“We’re gonna reconnect with our blue-collar roots, and we’re gonna rock,” says drummer Pat Carney in the hilarious spoof video for The Black Keys’ single Wild Child. And that’s exactly what the band’s exhilarating eleventh studio album delivers.
Because while their rise from unfancied Akron oddballs to cigar-chomping global stars has seen a dramatic change in their circumstances – chalking up five US Top 10 albums and six Grammys along the way – Dan Auerbach and Carney’s love of the music that shaped them remains undimmed.
Released a day shy of exactly 20 years on from their 2002 debut The Big Come Up, Dropout Boogie finds the pair – 42 and 41 respectively – rediscovering their kinetic musical connection.

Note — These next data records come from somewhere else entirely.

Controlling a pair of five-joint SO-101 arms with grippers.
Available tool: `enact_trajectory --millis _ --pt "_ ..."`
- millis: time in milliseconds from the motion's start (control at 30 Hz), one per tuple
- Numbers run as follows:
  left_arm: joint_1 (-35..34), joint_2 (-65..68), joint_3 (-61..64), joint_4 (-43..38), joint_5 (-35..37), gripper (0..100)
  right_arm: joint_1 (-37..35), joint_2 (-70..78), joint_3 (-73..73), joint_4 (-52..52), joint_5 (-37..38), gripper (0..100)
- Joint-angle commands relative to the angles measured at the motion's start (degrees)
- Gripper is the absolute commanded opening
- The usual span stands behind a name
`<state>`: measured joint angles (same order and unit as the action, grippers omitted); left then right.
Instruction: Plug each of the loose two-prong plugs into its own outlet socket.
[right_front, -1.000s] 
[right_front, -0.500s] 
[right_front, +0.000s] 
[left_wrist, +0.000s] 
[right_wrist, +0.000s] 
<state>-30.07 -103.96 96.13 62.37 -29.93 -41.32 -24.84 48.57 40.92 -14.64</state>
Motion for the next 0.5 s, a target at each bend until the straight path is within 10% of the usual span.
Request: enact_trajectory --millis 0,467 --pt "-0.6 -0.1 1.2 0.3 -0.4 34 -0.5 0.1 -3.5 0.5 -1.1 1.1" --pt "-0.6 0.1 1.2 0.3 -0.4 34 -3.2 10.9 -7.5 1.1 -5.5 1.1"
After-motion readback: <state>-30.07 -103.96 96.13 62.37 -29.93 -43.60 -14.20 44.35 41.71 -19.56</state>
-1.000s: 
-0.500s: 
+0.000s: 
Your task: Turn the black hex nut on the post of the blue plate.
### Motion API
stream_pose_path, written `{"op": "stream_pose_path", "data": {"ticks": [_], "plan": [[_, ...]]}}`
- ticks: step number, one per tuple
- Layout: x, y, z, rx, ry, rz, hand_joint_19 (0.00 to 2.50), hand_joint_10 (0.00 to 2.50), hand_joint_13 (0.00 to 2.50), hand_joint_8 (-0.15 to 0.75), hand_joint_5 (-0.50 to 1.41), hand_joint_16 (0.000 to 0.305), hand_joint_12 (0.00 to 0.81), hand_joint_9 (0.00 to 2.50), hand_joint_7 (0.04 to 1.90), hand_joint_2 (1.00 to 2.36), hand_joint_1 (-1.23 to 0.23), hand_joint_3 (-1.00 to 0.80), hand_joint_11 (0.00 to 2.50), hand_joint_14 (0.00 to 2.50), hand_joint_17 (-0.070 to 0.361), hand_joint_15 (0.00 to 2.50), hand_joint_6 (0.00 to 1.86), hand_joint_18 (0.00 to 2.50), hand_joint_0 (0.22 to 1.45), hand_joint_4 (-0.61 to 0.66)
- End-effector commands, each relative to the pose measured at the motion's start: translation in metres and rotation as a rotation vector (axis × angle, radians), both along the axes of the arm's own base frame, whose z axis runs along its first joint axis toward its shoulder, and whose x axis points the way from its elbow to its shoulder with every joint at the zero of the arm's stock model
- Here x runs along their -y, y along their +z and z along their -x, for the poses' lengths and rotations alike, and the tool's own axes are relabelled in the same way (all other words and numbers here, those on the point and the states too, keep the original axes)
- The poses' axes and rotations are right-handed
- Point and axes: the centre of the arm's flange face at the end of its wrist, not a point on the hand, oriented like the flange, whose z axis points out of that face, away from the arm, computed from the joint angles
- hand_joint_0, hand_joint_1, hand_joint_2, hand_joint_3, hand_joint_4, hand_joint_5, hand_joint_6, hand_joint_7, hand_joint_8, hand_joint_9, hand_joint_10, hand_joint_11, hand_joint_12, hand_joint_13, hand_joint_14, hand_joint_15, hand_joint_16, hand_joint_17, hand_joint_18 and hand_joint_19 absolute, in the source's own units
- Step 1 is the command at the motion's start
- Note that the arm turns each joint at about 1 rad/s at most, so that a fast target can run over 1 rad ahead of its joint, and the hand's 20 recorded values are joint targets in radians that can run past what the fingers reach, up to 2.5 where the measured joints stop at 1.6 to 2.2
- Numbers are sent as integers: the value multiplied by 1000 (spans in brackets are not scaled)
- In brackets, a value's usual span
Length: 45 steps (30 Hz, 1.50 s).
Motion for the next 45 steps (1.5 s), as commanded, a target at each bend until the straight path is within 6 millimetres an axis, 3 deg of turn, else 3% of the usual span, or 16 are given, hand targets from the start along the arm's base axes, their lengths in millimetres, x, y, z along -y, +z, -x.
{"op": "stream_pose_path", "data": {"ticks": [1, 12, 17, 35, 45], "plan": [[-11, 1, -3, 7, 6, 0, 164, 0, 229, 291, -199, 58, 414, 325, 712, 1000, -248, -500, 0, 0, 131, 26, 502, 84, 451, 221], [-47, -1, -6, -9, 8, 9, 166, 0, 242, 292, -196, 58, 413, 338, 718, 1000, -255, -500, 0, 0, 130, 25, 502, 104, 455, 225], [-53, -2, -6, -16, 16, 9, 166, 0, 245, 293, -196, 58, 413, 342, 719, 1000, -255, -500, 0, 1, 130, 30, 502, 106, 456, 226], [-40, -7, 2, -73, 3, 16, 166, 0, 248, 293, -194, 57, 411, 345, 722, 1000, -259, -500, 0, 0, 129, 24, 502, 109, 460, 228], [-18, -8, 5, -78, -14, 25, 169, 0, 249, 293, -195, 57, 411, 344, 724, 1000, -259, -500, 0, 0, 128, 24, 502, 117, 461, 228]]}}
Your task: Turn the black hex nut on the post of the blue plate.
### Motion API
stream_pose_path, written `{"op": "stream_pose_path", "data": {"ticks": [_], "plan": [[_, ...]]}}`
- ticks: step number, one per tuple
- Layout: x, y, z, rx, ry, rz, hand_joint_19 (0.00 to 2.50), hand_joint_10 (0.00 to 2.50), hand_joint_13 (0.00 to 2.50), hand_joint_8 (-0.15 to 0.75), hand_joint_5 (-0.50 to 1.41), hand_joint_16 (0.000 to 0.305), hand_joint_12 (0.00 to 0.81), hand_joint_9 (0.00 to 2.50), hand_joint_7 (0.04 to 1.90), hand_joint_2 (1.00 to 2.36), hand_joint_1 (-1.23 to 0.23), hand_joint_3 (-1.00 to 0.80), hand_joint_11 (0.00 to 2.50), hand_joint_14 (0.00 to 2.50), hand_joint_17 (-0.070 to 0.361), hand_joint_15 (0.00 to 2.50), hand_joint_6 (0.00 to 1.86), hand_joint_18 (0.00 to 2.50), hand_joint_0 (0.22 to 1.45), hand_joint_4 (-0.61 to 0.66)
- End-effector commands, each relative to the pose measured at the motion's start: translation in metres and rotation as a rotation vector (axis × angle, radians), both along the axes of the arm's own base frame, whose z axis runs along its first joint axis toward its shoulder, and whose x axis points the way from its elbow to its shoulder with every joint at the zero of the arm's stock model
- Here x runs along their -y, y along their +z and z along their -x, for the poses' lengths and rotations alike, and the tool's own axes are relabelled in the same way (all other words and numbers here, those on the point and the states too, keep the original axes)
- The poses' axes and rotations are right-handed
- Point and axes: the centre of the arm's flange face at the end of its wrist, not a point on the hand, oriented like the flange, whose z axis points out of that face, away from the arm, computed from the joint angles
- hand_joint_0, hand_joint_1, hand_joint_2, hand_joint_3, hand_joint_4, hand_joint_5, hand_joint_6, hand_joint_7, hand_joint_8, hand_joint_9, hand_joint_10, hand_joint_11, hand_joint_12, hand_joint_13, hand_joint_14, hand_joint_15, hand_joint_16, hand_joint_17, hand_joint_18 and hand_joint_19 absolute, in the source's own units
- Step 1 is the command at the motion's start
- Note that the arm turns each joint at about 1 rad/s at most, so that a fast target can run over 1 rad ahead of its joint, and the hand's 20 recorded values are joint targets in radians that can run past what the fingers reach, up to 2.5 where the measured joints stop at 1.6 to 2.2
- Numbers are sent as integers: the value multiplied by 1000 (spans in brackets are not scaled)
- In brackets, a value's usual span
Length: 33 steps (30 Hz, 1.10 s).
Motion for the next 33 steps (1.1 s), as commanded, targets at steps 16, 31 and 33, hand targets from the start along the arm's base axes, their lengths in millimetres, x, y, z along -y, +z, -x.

Recorded at Auerbach’s Easy Eye Sound in Nashville and using largely first takes, it puts the emphasis firmly back on the twin pillars of their sound: Carney’s sledgehammer drums and Auerbach’s uniquely expressive voice.
Opener and first single Wild Child sets the tone. Put it down (possibly) to the presence of ZZ Top guitarist Billy Gibbons, who was there throughout recording, but it’s the Keys back to their very best. An electrifying blast of 70s funk-rock imbued with the freewheeling spirit of the Edgar Winter Group’s Free Ride, it allies Auerbach’s cryptic lyric about the social media-induced generation gap (‘I’m just a stranger, with a twisted smile’) with a chorus destined to light up festivals worldwide.
Swaggering glam-boogie Your Team Is Looking Good also benefits from Gibbons’s contribution, all hypnotic fuzztone riffs and fizzing cymbals, while a sultry Good Love ends with a solo so hot you could fry an egg on it – acknowledged at the track’s close by Auerbach’s exclamation: “Woo!”
While it’s the most committed they’ve sounded since 2011’s El Camino, the second half of the album applies the lessons they’ve learned along the way. Applying the backwoods feel of 2021’s Delta Kream to their own material, it’s a master class in light-and-shade dynamics.
Happiness is as swampy as the bayou, Auerbach’s vocals drenched in Lennonesque reverb, while Baby I’m Coming Home is stadium-shaking blues worthy of Led Zeppelin in their pomp. If the quality levels dip (slightly) on blues shuffle Burn The Damn Thing Down, you can put it down to the organic nature of their on-the-hoof approach. Rock’n’roll in 2022 doesn’t get any better than this.